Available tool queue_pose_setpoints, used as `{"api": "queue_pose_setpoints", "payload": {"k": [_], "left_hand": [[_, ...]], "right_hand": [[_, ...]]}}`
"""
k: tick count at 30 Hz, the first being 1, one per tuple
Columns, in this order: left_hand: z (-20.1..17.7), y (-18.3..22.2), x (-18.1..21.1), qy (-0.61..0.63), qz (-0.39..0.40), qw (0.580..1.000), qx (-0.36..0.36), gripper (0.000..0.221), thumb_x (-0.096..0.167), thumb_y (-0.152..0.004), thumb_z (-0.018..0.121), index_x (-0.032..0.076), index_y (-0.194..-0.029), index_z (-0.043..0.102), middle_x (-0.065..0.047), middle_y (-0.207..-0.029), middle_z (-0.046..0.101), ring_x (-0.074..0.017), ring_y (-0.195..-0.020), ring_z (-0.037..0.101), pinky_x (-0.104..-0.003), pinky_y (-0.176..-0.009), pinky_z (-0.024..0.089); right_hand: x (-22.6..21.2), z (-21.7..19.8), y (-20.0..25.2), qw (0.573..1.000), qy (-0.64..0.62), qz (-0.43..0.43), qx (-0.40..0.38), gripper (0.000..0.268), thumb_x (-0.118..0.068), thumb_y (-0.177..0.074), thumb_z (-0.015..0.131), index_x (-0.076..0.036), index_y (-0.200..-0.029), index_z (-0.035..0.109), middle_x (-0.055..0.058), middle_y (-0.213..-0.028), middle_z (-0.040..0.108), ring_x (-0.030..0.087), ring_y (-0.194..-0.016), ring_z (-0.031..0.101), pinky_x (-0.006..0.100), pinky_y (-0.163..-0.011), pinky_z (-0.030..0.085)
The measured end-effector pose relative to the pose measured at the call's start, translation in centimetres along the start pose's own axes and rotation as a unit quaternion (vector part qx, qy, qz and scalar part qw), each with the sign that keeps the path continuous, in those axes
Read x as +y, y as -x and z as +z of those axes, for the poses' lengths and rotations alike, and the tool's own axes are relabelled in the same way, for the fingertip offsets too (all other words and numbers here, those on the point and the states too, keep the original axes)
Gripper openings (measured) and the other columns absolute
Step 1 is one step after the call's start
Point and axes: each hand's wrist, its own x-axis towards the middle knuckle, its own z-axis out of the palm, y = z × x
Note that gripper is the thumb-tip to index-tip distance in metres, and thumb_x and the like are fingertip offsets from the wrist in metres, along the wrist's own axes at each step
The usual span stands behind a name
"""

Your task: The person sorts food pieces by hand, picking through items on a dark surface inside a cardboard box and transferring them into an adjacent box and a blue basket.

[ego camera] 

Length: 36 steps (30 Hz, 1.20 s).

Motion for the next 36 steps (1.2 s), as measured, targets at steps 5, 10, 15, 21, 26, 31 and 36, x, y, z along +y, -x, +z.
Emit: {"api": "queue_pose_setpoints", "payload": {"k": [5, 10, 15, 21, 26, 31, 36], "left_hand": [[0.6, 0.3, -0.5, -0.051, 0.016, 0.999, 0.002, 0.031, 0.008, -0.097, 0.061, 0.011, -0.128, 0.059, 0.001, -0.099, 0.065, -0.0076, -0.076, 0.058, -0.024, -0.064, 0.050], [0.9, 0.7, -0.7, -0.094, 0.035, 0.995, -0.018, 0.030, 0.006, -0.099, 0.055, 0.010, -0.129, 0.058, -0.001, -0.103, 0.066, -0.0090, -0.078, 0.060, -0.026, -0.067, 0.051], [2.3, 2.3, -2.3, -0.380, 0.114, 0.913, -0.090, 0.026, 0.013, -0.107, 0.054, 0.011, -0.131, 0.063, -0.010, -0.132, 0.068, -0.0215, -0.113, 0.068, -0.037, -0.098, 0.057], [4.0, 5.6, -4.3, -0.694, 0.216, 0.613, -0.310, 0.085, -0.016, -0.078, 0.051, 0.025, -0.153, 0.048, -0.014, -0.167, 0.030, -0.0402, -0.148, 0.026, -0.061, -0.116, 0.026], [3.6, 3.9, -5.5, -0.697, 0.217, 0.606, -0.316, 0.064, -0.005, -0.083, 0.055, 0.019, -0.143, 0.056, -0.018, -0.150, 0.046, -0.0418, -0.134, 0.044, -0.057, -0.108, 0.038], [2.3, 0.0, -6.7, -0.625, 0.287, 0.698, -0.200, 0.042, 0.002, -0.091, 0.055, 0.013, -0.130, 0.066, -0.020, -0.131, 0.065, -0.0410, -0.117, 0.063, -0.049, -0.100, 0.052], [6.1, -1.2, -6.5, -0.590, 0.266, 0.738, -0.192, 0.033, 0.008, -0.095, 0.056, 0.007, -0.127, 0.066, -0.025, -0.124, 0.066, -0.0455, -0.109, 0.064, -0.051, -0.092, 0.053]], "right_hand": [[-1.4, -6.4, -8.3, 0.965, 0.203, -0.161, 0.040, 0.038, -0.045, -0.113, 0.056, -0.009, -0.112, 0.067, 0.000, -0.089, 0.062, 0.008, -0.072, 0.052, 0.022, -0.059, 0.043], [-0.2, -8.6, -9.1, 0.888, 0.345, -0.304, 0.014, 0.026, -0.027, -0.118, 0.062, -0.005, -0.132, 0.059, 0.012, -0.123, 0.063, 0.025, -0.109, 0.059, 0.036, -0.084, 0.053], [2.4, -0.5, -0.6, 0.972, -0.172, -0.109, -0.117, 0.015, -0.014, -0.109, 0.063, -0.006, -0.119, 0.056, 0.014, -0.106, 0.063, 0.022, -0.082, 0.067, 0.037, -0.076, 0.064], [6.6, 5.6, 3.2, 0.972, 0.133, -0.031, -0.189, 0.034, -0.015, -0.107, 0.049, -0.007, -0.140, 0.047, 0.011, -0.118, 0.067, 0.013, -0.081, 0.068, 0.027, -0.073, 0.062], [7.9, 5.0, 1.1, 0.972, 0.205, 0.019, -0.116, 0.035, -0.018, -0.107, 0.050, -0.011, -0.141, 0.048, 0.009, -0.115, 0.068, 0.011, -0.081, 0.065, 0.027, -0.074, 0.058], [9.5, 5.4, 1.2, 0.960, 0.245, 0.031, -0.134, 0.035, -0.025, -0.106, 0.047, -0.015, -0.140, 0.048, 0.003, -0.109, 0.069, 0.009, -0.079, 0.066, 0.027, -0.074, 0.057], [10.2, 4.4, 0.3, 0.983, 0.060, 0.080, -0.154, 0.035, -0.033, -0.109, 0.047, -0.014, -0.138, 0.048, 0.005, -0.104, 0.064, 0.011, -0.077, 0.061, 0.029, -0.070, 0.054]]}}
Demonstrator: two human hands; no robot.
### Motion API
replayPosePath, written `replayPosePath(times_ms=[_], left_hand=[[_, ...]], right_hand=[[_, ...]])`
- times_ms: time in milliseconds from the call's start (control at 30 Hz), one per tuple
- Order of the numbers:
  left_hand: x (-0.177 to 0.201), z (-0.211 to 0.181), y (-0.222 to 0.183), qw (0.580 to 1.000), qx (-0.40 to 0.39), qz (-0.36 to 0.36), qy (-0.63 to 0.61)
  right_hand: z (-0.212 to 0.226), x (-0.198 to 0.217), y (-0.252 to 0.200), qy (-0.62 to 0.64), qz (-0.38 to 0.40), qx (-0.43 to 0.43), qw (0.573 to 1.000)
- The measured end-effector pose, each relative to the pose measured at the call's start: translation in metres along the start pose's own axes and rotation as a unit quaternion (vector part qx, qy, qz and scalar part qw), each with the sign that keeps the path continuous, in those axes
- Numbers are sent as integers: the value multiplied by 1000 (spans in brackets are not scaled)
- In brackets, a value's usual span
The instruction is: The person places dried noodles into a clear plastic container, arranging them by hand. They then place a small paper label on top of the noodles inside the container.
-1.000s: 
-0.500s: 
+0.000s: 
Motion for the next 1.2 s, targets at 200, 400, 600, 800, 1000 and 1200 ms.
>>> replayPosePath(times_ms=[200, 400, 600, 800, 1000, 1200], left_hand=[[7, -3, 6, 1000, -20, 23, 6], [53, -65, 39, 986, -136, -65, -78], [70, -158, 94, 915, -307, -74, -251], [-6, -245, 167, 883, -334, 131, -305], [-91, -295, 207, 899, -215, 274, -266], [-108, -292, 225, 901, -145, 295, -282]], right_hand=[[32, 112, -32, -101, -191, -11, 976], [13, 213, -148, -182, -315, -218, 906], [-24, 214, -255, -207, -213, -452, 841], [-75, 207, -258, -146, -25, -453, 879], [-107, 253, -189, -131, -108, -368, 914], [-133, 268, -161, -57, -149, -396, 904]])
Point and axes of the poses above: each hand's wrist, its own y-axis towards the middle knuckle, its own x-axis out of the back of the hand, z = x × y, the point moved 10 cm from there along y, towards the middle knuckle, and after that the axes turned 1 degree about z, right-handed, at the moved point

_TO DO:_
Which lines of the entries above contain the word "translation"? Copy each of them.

_WRITTEN ANSWER:_
The measured end-effector pose relative to the pose measured at the call's start, translation in centimetres along the start pose's own axes and rotation as a unit quaternion (vector part qx, qy, qz and scalar part qw), each with the sign that keeps the path continuous, in those axes
- The measured end-effector pose, each relative to the pose measured at the call's start: translation in metres along the start pose's own axes and rotation as a unit quaternion (vector part qx, qy, qz and scalar part qw), each with the sign that keeps the path continuous, in those axes

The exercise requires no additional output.